FDA at odds with Kratom

This week the FDA again cracked down on marketers and sellers of products containing the stongest kratom product, an herbal plant botanical used recreationally and as medicine but is not legally marketed in the U.S. as a drug or dietary supplement.

The FDA recently issued warning letters to Cali Botanicals of Rancho Cordova, CA, and Kratom NC of Wilmington, NC , ”for illegally selling unapproved, misbranded kratom. Making claims about their product’s ability to treat or cure opiate addiction and withdrawal symptoms.”

The latest legal warnings are just two of several the FDA has issued to alert kratom consumers about what it says are the serious risks associated with the use of the products. Of course we know big pharma is pressuring the FDA because kratom cuts into the suboxone profits.

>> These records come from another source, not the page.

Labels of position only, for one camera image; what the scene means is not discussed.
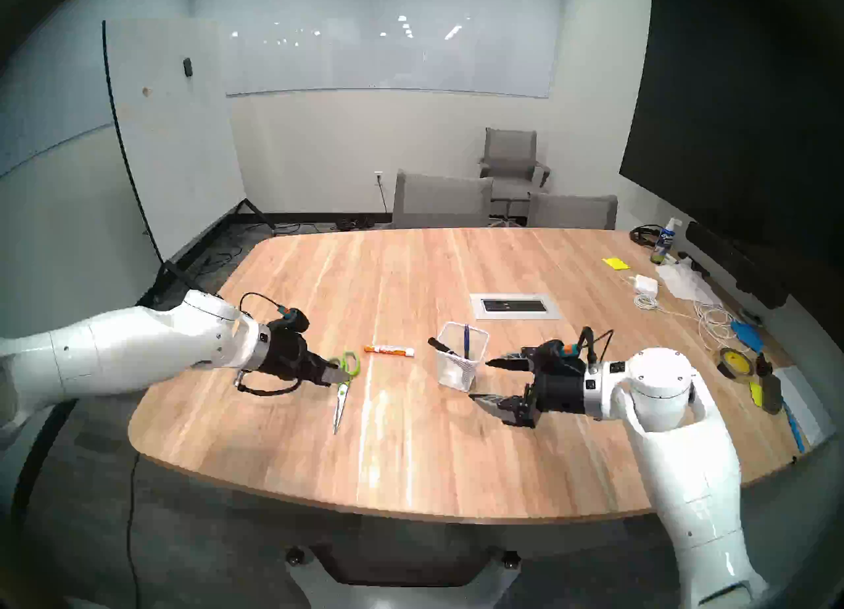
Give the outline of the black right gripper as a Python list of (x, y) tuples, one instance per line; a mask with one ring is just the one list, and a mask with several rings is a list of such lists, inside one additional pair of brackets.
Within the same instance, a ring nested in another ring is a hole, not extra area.
[(536, 428), (538, 412), (585, 415), (584, 363), (561, 363), (549, 371), (540, 370), (544, 353), (539, 348), (523, 348), (494, 357), (486, 366), (515, 372), (534, 372), (533, 384), (521, 395), (501, 396), (470, 393), (469, 398), (490, 416), (516, 428)]

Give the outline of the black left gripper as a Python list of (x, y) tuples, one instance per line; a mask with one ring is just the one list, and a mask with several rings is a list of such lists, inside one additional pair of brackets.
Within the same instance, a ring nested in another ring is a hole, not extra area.
[(283, 324), (268, 324), (268, 351), (261, 363), (261, 373), (280, 380), (309, 381), (322, 386), (348, 383), (351, 374), (341, 358), (325, 359), (310, 352), (297, 330)]

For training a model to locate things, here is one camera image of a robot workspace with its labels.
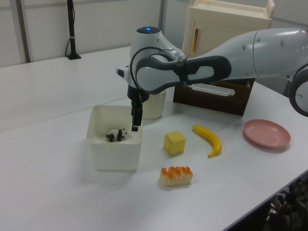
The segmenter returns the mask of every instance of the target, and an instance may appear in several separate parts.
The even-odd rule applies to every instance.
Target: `toy bread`
[[[180,186],[189,184],[193,178],[193,173],[189,167],[164,167],[160,171],[160,181],[165,186]]]

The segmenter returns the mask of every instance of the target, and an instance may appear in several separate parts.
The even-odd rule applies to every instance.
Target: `black pole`
[[[70,60],[81,59],[80,55],[76,52],[73,7],[73,0],[67,0],[69,39],[71,43],[71,54],[67,55],[67,58]]]

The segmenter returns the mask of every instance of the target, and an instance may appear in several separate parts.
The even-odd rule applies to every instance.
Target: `yellow sponge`
[[[166,133],[164,148],[171,154],[176,155],[184,151],[186,138],[179,132]]]

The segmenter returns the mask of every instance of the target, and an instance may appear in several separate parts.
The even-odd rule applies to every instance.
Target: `toy panda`
[[[107,132],[106,137],[109,138],[109,142],[113,142],[115,137],[117,141],[122,141],[121,139],[124,138],[125,135],[127,135],[125,129],[111,129]]]

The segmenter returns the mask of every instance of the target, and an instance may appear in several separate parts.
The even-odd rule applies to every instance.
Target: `plate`
[[[291,136],[285,128],[264,119],[253,119],[246,122],[244,134],[252,142],[265,148],[283,148],[291,140]]]

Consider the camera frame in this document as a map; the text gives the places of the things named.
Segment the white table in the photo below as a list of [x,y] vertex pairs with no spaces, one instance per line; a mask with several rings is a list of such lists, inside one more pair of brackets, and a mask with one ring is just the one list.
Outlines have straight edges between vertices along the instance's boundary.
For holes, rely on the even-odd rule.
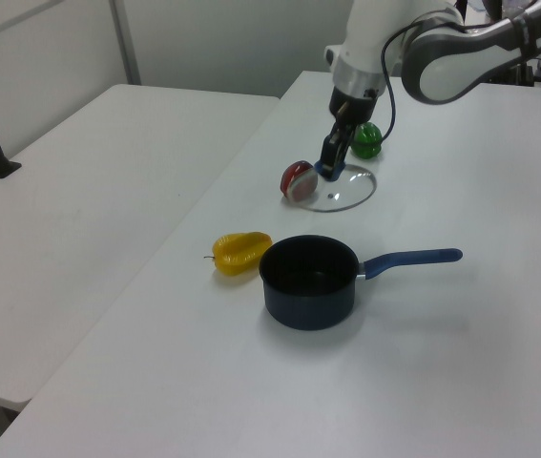
[[115,86],[0,180],[0,406],[21,409],[278,100]]
[[[407,98],[377,193],[343,214],[281,202],[315,160],[330,76],[304,73],[0,439],[0,458],[541,456],[541,90]],[[375,119],[384,129],[384,97]],[[265,311],[260,279],[203,258],[221,234],[324,234],[361,258],[456,246],[456,264],[357,285],[341,324]]]

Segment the toy fruit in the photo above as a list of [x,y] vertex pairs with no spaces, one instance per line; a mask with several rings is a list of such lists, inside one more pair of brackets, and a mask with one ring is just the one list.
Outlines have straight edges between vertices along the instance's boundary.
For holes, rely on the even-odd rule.
[[212,258],[219,272],[232,277],[257,267],[270,246],[272,240],[263,232],[228,234],[213,244]]
[[310,162],[299,160],[283,172],[281,191],[286,198],[299,202],[317,189],[319,176]]
[[357,128],[350,149],[359,159],[371,159],[381,152],[382,143],[381,130],[371,122],[366,122]]

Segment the green fruit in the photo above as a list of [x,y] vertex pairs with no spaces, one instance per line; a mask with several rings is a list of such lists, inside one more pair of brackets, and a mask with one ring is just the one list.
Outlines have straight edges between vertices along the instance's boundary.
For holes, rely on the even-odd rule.
[[350,149],[359,159],[371,159],[381,152],[382,143],[381,130],[371,122],[366,122],[357,128]]

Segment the blue handle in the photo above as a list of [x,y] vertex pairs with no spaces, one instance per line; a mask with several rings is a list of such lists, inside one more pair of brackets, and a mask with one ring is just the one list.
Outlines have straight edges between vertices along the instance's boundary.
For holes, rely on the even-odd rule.
[[389,253],[373,260],[364,262],[365,279],[373,279],[386,269],[398,265],[437,264],[440,262],[456,262],[463,257],[463,252],[456,248],[444,250],[405,251],[403,253]]

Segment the blue saucepan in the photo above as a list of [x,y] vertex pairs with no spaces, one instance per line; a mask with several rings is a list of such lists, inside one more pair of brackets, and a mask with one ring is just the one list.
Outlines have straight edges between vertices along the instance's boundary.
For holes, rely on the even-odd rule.
[[266,308],[289,327],[325,329],[341,322],[355,302],[355,280],[372,279],[398,265],[455,262],[461,250],[390,253],[359,263],[344,243],[322,236],[285,239],[260,261]]

The herb is legal on the federal level, although the Drug Enforcement Administration (DEA) has considering labeling it a Schedule I drug for years now . a category that includes heroin, marijuana, LSD, and ecstasy. Kratom is illegal in six states, Washington, D.C., and several cities, according to the American Kratom Association. It has been on the DEA’s list of drugs and chemicals of concern for years while the kratom lobby has gained congress members approval.

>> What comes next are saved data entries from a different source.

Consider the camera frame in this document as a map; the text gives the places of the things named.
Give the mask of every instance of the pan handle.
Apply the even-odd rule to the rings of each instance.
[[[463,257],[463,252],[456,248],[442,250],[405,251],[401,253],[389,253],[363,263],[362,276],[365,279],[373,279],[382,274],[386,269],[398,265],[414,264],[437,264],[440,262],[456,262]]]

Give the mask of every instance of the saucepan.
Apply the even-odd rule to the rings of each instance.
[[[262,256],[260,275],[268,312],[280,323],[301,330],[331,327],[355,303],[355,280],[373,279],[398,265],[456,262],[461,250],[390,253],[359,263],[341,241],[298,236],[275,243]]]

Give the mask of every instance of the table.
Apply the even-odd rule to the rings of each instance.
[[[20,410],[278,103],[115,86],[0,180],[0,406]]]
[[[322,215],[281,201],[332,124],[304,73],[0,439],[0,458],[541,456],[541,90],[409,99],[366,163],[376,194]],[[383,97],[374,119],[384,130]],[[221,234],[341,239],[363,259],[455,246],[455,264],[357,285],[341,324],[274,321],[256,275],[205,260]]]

The FDA has approved no uses for green maeng da kratom powder, and the agency says it has received concerning reports about its safety, including claims of deaths. The two companies use websites and social media to make unproven claims, such as saying the plant acts like morphine, that it can be used to overcome opiate addiction and can manage chronic pain, help depression, anxiety, diabetes, and fatigue and protect against cancer, the FDA says.

By some scientists’ research, there are between 10 million and 15 million kratom consumers in the US alone. They are using the natural pain relieving substance for everything from chronic pain relief to replacement for their morning coffee. It is not an illicit substance; unless you live in one of the six states where kratom possession is criminalized, or are part of the US Army or Navy, which also banned the drug, kratom capsules, extracts, and teas are legal to buy and sell. However, after finding kratom in the systems of dozens of people who have died of drug overdoses, the federal government has been considering a total ban. It warns consumers of potential opioid-like effects, though scientists have questioned the FDA’s methodology in coming to that conclusion. Some people, like Day, will tell you kratom saved their lives. Others ask her if she’s selling “legal heroin.”

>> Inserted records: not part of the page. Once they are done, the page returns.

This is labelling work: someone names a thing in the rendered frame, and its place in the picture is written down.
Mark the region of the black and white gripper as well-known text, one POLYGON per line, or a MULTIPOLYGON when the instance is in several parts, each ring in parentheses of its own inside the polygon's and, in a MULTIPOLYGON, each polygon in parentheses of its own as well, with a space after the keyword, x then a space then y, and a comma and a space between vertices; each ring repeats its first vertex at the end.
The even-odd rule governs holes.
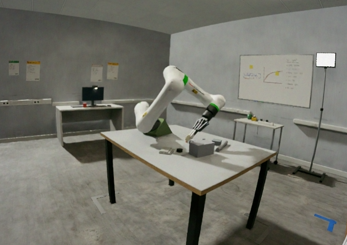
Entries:
POLYGON ((209 121, 212 118, 212 113, 206 110, 203 113, 202 118, 196 120, 193 126, 193 131, 190 133, 190 137, 193 138, 197 134, 197 132, 201 132, 207 125, 209 125, 209 121))

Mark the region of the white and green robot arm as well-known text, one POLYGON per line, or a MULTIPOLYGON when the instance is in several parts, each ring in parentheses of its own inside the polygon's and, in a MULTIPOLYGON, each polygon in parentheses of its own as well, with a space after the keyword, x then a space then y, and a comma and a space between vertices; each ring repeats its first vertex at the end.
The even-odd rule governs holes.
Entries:
POLYGON ((159 116, 183 90, 207 106, 205 111, 211 112, 213 117, 225 105, 226 101, 222 95, 210 95, 205 92, 175 66, 168 66, 164 70, 164 77, 166 84, 153 104, 149 106, 148 103, 141 102, 134 109, 136 127, 142 133, 154 131, 159 127, 159 116))

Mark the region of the long grey metal bar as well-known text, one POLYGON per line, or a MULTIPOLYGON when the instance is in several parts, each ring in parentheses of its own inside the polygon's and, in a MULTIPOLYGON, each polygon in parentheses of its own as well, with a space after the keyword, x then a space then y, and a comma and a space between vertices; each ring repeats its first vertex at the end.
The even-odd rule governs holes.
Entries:
POLYGON ((225 142, 223 142, 221 145, 219 145, 217 148, 216 148, 216 152, 219 152, 225 145, 228 144, 228 141, 226 140, 225 142))

Like many high-value crops (especially semi-illicit ones), the kratom industry is also built on frequently exploitative labor practices, mostly in remote, rural areas in Indonesia. According to Day, who imports her kratom from the country, Indonesia’s drug enforcement agency, the BNN, has been under pressure from the US to ban kratom production by 2022, imperiling the native kratom farmers’ livelihoods.

So the DEA and FDA’s worries aren’t unwarranted. “They are rightly concerned about any substance that they have very little control over that patients and consumers are using to self-treat medical conditions,” the University of Florida’s Grundmann says. “When you talk about opioid or alcohol  withdrawal, depression, anxiety—that usually belongs in the hands of a medical professional.” Few seem to think that calls for a ban, though. “If we completely cut off any legal way for those consumers to get kratom, then we don’t have any oversight left.”